### [What you are asked to do]
From the line containing "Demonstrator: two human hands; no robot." down to the line containing "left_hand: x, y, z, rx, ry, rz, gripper" in the records below, reproduce every line exactly, ends included, and omit all others.

### [Dataset excerpts]
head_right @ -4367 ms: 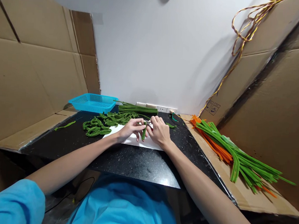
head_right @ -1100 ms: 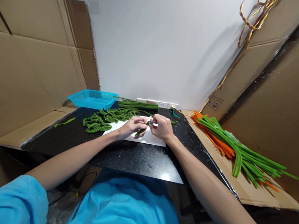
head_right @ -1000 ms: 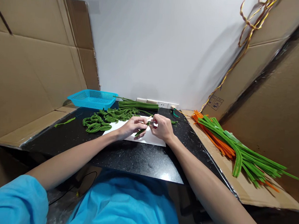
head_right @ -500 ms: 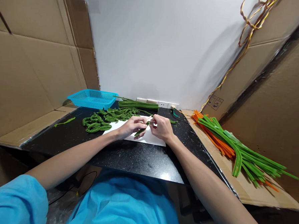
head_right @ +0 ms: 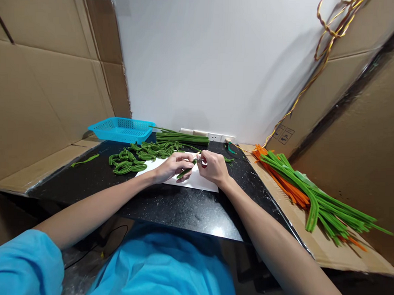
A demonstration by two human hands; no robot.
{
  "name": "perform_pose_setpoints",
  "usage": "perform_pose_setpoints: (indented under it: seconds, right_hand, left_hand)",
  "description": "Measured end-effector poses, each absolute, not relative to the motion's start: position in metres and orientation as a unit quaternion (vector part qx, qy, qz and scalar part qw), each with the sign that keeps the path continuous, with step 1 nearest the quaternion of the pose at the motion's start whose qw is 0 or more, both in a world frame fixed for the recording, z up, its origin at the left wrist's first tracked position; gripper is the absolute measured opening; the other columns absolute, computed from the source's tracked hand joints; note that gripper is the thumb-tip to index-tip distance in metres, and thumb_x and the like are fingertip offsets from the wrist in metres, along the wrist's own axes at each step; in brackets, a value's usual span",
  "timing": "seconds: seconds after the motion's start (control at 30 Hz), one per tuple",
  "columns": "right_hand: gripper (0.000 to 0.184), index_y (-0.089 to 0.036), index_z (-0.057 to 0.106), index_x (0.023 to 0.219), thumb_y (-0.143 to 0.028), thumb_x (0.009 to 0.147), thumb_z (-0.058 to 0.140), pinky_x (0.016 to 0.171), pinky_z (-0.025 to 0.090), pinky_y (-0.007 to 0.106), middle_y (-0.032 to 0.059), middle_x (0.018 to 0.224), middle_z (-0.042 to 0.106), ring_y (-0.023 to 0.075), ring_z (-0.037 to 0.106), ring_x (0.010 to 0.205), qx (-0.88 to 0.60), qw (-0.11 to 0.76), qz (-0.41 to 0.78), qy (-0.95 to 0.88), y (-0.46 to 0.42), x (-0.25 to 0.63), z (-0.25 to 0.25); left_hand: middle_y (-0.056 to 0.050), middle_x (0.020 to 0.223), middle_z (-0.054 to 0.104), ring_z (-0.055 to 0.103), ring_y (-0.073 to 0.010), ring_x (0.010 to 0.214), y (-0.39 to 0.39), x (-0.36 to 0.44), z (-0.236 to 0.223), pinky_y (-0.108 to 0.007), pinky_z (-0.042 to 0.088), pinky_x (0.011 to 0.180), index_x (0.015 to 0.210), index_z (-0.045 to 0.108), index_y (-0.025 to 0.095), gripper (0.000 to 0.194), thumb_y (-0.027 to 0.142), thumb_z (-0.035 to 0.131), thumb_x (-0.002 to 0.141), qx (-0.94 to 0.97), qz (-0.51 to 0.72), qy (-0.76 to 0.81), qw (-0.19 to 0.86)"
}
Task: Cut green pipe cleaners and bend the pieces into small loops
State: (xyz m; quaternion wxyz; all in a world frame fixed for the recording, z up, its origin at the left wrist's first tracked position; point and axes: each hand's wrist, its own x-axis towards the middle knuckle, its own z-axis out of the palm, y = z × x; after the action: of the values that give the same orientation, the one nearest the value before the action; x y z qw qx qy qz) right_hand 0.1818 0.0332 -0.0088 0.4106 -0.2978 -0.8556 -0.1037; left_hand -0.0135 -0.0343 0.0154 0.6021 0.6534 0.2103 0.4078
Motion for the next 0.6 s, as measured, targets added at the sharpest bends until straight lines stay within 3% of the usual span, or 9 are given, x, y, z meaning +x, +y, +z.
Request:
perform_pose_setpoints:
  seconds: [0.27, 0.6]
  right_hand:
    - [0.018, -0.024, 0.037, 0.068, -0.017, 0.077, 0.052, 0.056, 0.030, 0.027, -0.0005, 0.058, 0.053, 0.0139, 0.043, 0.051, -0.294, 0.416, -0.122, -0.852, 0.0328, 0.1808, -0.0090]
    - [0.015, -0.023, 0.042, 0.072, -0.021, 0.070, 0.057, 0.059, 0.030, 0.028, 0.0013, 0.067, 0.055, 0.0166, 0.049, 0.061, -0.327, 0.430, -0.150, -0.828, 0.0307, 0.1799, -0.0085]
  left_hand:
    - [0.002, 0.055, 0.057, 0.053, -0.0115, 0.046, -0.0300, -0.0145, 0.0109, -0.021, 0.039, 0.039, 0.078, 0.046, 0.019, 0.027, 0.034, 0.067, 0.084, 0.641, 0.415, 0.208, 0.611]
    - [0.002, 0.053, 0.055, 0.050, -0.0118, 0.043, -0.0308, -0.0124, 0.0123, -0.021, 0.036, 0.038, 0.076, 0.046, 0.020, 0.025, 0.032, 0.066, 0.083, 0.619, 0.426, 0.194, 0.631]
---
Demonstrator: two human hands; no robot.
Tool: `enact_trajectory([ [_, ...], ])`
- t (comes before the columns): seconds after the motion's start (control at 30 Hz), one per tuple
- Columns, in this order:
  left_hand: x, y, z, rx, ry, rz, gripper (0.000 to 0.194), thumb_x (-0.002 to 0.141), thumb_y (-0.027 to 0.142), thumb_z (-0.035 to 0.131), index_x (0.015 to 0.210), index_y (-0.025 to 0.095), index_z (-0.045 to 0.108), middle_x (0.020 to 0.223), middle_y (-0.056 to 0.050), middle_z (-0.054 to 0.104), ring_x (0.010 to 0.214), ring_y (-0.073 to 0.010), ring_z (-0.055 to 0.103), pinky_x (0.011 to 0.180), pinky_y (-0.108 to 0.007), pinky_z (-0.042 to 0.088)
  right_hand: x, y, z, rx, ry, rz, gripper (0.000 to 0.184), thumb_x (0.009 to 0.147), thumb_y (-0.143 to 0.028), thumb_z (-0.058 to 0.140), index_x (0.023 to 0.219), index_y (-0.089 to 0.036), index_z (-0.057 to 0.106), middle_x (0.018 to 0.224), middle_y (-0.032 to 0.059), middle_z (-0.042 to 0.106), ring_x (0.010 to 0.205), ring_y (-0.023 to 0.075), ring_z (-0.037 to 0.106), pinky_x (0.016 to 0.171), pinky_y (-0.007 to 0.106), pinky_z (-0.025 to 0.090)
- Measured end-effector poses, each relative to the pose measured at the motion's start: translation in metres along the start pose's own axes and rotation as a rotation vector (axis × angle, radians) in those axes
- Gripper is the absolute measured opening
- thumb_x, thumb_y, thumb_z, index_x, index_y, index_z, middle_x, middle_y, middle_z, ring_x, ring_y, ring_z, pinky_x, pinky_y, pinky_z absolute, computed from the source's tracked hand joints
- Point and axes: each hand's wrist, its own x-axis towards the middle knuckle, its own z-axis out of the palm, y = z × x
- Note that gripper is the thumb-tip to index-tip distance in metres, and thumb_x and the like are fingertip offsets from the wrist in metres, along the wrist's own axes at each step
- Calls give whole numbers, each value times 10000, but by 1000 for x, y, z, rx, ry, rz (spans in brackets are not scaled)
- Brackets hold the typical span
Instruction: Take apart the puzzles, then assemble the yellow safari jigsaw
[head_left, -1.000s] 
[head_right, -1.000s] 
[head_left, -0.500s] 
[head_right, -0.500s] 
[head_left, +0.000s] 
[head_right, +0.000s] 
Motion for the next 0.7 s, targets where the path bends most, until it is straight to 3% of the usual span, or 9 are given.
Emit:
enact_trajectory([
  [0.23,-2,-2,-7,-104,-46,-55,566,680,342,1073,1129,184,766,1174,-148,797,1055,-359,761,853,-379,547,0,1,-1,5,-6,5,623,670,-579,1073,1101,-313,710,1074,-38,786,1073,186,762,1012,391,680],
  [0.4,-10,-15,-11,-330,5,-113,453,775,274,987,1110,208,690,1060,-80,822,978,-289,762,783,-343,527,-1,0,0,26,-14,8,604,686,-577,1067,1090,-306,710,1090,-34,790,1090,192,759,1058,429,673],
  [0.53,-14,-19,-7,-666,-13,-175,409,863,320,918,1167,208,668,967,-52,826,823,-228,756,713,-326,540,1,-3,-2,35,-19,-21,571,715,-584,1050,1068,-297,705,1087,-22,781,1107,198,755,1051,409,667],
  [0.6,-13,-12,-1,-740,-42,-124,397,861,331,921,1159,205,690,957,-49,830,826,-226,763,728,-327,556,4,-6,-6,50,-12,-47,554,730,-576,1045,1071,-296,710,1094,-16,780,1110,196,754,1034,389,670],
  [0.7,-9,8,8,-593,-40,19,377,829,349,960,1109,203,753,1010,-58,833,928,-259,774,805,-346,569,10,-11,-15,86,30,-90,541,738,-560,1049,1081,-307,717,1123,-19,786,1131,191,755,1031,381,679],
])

### [Task output]
Demonstrator: two human hands; no robot.
Tool: `enact_trajectory([ [_, ...], ])`
- t (comes before the columns): seconds after the motion's start (control at 30 Hz), one per tuple
- Columns, in this order:
  left_hand: x, y, z, rx, ry, rz, gripper (0.000 to 0.194), thumb_x (-0.002 to 0.141), thumb_y (-0.027 to 0.142), thumb_z (-0.035 to 0.131), index_x (0.015 to 0.210), index_y (-0.025 to 0.095), index_z (-0.045 to 0.108), middle_x (0.020 to 0.223), middle_y (-0.056 to 0.050), middle_z (-0.054 to 0.104), ring_x (0.010 to 0.214), ring_y (-0.073 to 0.010), ring_z (-0.055 to 0.103), pinky_x (0.011 to 0.180), pinky_y (-0.108 to 0.007), pinky_z (-0.042 to 0.088)

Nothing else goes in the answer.